Starting with the line that holds "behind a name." and stopping after the line that holds "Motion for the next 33", repeat the lines below word for word, without the pictures.

_Input material_.
--------------------------------

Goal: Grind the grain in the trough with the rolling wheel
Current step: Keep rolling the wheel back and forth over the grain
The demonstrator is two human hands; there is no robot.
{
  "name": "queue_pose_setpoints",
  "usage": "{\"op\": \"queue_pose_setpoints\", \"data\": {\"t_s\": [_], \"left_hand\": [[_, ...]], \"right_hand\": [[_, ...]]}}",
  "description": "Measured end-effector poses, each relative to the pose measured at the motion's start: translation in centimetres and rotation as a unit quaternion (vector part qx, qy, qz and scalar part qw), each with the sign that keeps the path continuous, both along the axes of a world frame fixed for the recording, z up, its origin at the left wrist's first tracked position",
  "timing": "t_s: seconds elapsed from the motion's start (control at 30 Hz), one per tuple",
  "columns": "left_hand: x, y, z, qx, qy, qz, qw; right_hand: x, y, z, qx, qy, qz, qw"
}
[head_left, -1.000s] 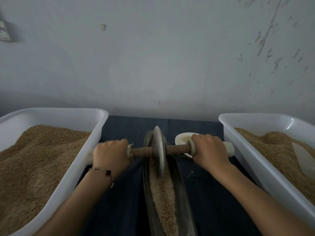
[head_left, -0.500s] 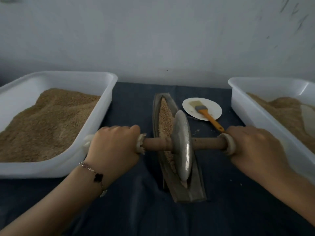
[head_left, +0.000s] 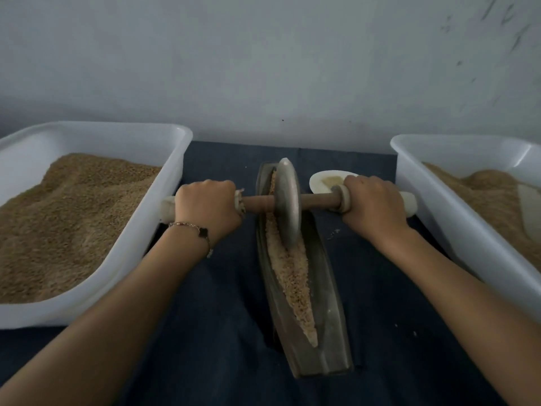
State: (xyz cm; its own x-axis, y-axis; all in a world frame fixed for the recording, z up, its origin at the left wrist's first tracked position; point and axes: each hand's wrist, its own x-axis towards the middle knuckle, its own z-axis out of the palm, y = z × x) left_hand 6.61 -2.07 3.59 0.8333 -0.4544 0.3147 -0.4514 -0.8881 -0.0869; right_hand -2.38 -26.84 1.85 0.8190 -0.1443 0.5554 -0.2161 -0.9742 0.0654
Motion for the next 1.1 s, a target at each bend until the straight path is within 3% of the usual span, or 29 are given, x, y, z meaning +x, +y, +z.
{"op": "queue_pose_setpoints", "data": {"t_s": [0.27, 0.63, 0.8, 0.9, 1.1], "left_hand": [[-3.2, 2.4, -1.6, -0.027, 0.014, -0.011, 0.999], [-10.2, 5.0, -0.3, -0.067, -0.047, -0.119, 0.990], [-8.0, 2.9, -0.9, 0.005, -0.082, -0.092, 0.992], [-4.7, 1.3, -0.9, 0.009, -0.051, -0.044, 0.998], [0.8, -1.0, -0.7, -0.022, -0.008, -0.013, 1.000]], "right_hand": [[-3.8, 2.1, 0.9, -0.054, -0.068, 0.023, 0.996], [-11.5, 4.0, 3.1, -0.032, 0.024, 0.036, 0.999], [-9.0, 3.0, 2.2, -0.064, 0.149, 0.009, 0.987], [-5.7, 1.9, 1.3, -0.024, 0.139, -0.010, 0.990], [1.1, 0.7, 1.2, -0.048, 0.051, -0.001, 0.998]]}}
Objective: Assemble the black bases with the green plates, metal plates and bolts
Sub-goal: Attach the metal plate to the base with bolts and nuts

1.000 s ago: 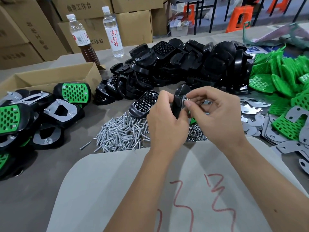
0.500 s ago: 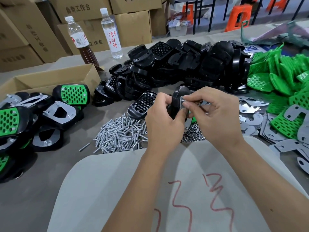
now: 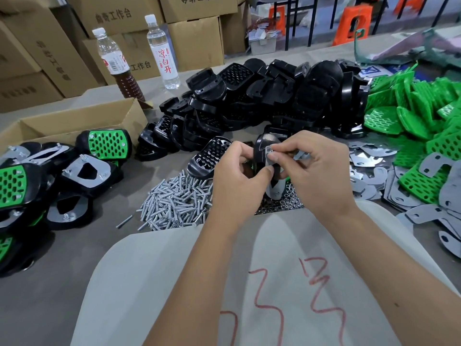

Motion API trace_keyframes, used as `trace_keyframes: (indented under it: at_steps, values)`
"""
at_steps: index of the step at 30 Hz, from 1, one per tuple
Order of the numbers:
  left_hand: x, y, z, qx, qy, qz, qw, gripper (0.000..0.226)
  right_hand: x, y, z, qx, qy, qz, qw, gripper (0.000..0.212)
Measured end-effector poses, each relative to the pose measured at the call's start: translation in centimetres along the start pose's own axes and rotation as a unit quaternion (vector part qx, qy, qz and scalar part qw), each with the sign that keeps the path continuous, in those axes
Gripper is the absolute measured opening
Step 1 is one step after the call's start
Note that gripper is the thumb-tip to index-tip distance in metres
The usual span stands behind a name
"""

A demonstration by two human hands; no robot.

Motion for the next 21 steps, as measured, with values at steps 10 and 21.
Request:
trace_keyframes:
  at_steps: [10,21]
  values:
    - [0.0,0.0,0.0,0.01,0.002,-0.011,1.0,0.018,-0.1,-0.4,0.0,0.0,-0.017,0.014,1.0,0.008]
    - [-0.1,-0.6,-0.1,0.037,0.008,0.009,0.999,0.016,-0.2,-1.2,-0.4,0.053,-0.033,0.047,0.997,0.009]
Point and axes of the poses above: each hand's wrist, its own x-axis away from the middle knuckle, its own z-axis out of the back of the hand, y = z × x, the point moved 10 cm from there along -x, towards the middle knuckle, and after that the axes turned 3 degrees about y, right-handed, at the moved point
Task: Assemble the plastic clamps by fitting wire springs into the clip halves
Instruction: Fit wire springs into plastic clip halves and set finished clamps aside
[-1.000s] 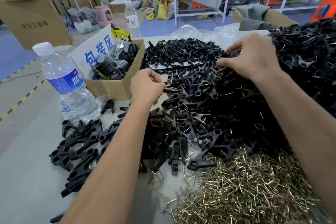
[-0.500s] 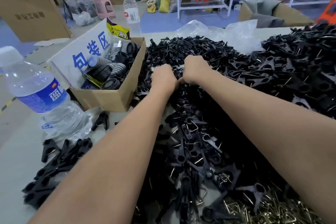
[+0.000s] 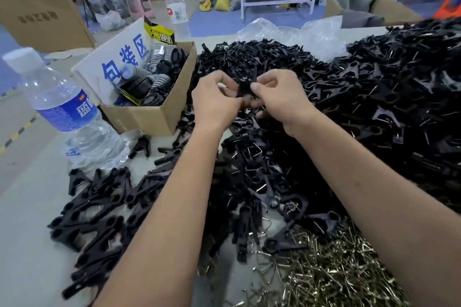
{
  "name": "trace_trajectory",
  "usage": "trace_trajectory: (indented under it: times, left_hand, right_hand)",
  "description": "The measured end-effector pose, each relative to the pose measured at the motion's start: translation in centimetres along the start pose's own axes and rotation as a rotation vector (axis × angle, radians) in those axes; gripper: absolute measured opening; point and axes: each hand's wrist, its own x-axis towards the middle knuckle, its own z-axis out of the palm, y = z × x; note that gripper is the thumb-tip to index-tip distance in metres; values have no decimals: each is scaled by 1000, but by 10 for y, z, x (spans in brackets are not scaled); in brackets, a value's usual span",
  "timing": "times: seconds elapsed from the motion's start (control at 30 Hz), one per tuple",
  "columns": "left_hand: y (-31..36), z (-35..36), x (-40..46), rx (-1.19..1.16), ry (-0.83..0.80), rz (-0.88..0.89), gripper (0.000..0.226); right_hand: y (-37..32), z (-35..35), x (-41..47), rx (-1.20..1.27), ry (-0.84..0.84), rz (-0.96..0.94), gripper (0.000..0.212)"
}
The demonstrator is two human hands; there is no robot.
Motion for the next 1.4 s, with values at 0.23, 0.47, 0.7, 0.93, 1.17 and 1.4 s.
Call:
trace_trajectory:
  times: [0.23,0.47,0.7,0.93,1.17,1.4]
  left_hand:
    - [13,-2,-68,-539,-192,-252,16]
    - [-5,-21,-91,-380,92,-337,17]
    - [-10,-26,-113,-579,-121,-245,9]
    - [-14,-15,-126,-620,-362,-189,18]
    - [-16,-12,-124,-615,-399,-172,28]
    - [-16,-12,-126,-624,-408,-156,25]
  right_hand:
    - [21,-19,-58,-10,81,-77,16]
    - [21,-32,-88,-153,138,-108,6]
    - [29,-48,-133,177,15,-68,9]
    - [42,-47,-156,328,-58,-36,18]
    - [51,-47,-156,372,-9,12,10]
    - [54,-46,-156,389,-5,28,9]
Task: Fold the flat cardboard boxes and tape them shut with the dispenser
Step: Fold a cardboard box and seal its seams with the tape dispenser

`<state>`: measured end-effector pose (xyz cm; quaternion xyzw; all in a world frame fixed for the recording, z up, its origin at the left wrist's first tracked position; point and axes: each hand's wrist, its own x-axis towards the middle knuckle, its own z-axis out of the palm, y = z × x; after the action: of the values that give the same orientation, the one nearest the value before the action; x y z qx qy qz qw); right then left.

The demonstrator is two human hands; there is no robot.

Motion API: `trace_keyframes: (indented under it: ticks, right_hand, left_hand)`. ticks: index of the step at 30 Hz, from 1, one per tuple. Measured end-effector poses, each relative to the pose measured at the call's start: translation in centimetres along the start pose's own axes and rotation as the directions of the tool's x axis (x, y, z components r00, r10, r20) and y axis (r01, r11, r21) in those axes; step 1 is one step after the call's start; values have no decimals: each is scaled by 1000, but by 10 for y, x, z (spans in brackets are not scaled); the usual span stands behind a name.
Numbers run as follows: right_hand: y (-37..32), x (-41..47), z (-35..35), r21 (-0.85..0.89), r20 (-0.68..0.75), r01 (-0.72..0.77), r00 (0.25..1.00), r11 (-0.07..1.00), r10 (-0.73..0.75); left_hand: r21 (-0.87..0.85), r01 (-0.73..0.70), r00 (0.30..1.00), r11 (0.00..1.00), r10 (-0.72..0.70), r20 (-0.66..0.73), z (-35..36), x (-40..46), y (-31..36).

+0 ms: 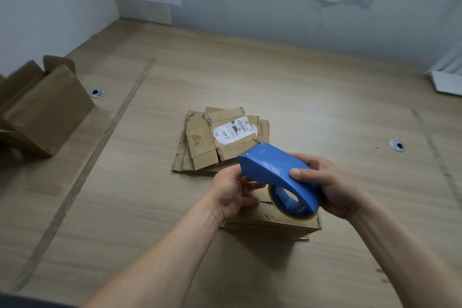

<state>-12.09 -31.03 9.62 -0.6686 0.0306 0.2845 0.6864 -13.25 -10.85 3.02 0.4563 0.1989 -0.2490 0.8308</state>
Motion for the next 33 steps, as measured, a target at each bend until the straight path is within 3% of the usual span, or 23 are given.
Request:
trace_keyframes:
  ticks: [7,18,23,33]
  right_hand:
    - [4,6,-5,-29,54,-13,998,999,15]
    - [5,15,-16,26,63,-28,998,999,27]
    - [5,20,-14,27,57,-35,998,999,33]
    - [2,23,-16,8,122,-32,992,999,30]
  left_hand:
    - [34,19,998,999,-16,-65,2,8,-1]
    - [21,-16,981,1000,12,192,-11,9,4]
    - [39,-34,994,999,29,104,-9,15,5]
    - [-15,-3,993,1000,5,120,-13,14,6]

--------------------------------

_The completed task_.
Motion API: `trace_keyframes: (indented under it: ticks, right_hand, left_hand)`. ticks: index of the step at 30 Hz, from 1, one per tuple. Measured end-effector poses, each relative to the pose measured at the call's start: translation in centimetres along the start pose's own axes and rotation as the directions of the tool's x axis (x, y, z components r00, r10, r20) and y axis (r01, r11, r21) in those axes; step 1 is one step after the call's start; values have no decimals: each is scaled by 1000, but by 10 for y, x, z (spans in brackets are not scaled); the usual span stands behind a name.
Numbers run as follows: right_hand: y (-37..32), x (-41..47), z (-35..35), r21 (-0.85..0.89), r20 (-0.68..0.75), r01 (-0.72..0.77), r00 (0.25..1.00), r11 (-0.07..1.00), r10 (-0.73..0.75); left_hand: r21 (-0.87..0.85), r01 (-0.73..0.70), r00 (0.30..1.00), r11 (0.00..1.00), r10 (-0.72..0.70), r20 (-0.66..0.73), z (-35..36), x (-40..46), y (-31..36).

+0 ms: 

<state>-12.09 -31.03 9.62 -0.6686 0.0306 0.2845 0.6864 -13.25 -10.85 3.02 0.4563 0.1989 -0.2490 0.8308</state>
Motion for the next 33 steps, as measured, a target at each bend until the straight path is within 3% of the usual span, or 23 are given.

This exercise has been completed.